In case you’re like me, you’ll love a portfolio chock-full of terrific development shares. However reaching that’s simpler stated than executed, since you’ll want a while and talent to check the universe of shares, deciding which of them have essentially the most promise and when you should purchase — and/or promote — them.
Thus, it may be good to stay with one or two nice development exchange-traded funds (ETFs). (An ETF is a fund that trades like a inventory, making it simple to get out and in of.) This is a have a look at one among my favorites — the Vanguard Development ETF (NYSEMKT: VUG)
The place to take a position $1,000 proper now? Our analyst workforce simply revealed what they consider are the 10 greatest shares to purchase proper now, while you be part of Inventory Advisor. See the shares »
The desk under exhibits the way it has carried out, and presents comparative numbers for the Vanguard S&P 500 ETF (NYSEMKT: VOO):
Time Interval | Vanguard Development ETF | Vanguard S&P 500 ETF |
|---|---|---|
Previous 5 years | 12.81% | 13.82% |
Previous 10 years | 18.55% | 16.09% |
Previous 15 years | 15.40% | 13.77% |
Information supply: Morningstar as of Feb. 9, 2026.
Listed here are some causes I really like this ETF:
It sports activities a strong efficiency report.
Its expense ratio (annual charge) is simply 0.04%, so you will fork over solely $0.40 yearly for every $1,000 you’ve gotten invested within the fund.
It is full of huge, established corporations, together with the “Magnificent Seven.”
Listed here are the ETF’s current high 10 holdings:
Inventory | P.c of ETF |
|---|---|
Nvidia | 12.73% |
Apple | 11.88% |
Microsoft | 10.63% |
Alphabet Class A | 5.39% |
Amazon | 4.58% |
Alphabet Class C | 4.27% |
Meta Platforms | 4.26% |
Broadcom | 4.04% |
Tesla | 3.77% |
Eli Lilly | 2.72% |
Information supply: Morningstar as of Dec. 31, 2025.
In fact, the ETF shouldn’t be for everybody, and also you may suppose twice if:
You are frightened about an imminent market meltdown — as a result of throughout such pullbacks, development shares usually fall tougher than their counterparts.
You do not love very concentrated funds. This ETF not too long ago held about 64% of its property in simply its high 10 holdings. (It not too long ago held 151 completely different shares.) Certainly, about 35% of its property have been in simply its high three holdings!
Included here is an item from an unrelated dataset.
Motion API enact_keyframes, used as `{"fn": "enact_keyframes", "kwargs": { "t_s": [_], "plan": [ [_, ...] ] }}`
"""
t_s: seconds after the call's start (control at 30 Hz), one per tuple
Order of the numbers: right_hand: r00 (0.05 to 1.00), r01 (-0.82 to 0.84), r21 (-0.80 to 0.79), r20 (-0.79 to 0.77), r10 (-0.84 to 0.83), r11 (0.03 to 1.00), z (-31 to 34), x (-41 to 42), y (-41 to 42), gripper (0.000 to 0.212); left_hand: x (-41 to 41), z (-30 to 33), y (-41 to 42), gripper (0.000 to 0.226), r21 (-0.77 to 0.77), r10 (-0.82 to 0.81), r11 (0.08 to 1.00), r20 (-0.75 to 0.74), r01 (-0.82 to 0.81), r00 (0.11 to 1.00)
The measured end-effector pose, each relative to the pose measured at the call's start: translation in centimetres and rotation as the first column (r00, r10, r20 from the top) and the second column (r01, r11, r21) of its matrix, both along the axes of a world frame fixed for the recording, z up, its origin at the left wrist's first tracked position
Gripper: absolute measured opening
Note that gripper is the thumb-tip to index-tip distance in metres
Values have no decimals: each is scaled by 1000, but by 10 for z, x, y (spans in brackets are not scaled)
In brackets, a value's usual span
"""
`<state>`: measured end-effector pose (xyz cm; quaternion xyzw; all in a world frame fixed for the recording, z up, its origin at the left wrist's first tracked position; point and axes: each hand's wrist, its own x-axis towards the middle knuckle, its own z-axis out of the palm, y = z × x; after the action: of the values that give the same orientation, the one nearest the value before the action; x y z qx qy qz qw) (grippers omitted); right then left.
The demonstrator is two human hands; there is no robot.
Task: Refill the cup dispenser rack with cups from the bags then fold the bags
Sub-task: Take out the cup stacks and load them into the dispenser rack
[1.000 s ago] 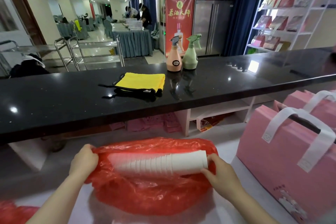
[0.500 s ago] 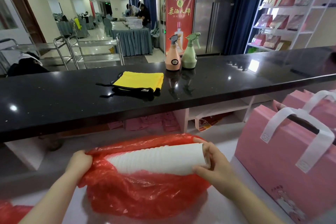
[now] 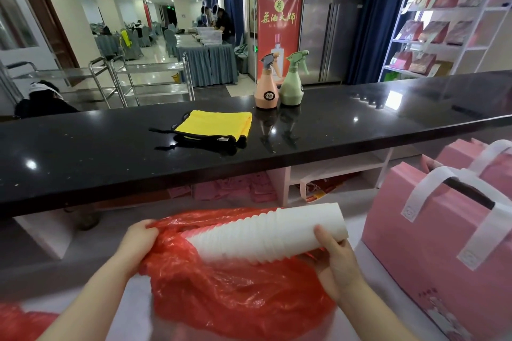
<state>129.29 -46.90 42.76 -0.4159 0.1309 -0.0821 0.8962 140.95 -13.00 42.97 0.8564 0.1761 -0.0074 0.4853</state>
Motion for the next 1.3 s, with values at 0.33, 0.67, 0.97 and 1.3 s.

It is a plus, after all, in case you’re exceptionally bullish on the way forward for corporations reminiscent of Nvidia, Apple, and Microsoft.
You would like some dividend revenue. This ETF’s current yield was simply 0.42%, even lower than the S&P 500’s current 1.1%.
So take a more in-depth look, weigh the fund’s professionals and cons, and see what you suppose. Keep in mind that there are many different promising ETFs on the market, too.